É cada vez mais difícil encontrar esperança. Nos últimos tempos, essa dificuldade tem-se intensificado. Não digo que a esperança seja a última a morrer, pois não acredito nisso. A esperança não é a última a morrer, porque a esperança não morre. A esperança é eterna, e existe apenas nesse sentido. Ela forma uma substância mágica cada vez mais rara, porém. E isso não há como negar – sobretudo se tivermos em conta o atual estado do mundo que, depois de ter tombado, continua no chão. Ele tenta levantar-se, mas não consegue. Usa todos os seus membros para se equilibrar, faz força com o corpo todo, mas sem sucesso.

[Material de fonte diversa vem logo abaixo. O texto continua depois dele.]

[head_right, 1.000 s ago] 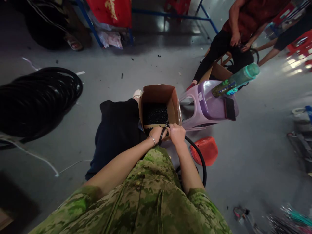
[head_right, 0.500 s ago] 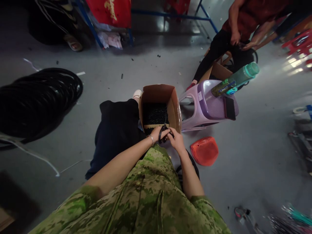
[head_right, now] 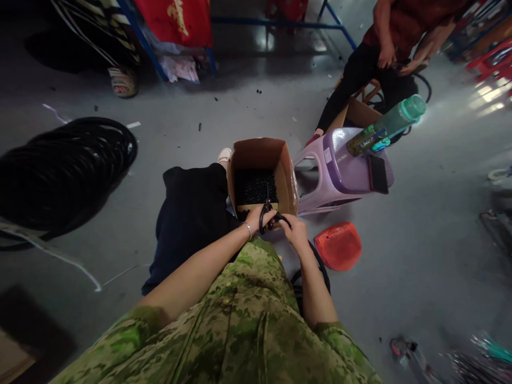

Ainda por cima, a rua está vazia (e as pessoas em casa), e, por isso, não passa ninguém. Mas o mundo vai-se levantar, mais cedo ou mais tarde. Estou convencido de que se irá reerguer no momento em que conseguir (per)seguir um dos muitos feixes de luz que, vindos do Céu, chegam à Terra, e até nós. Até todos nós. Até todas as casas. E até a esta sala que, ontem e em tantos outros dias, foi a sala mais bonita do mundo, a sala com mais luz, a sala com mais esperança de todos os tempos. O melhor tipo de felicidade é a momentânea, a que chega às nossas vidas sem dizer. É por isso que é a mais pura e real, a que está mais próxima de nós e dos nossos sentidos. É um tipo de felicidade que não nos mente, nem ilude. É verdadeira. E, geralmente, chega até nós sob a forma de raios solares e feixes de luz, e sempre sem aviso.

Por alguma razão, tenho as portadas de casa abertas. Nunca se sabe quando é que a esperança vem ao nosso encontro.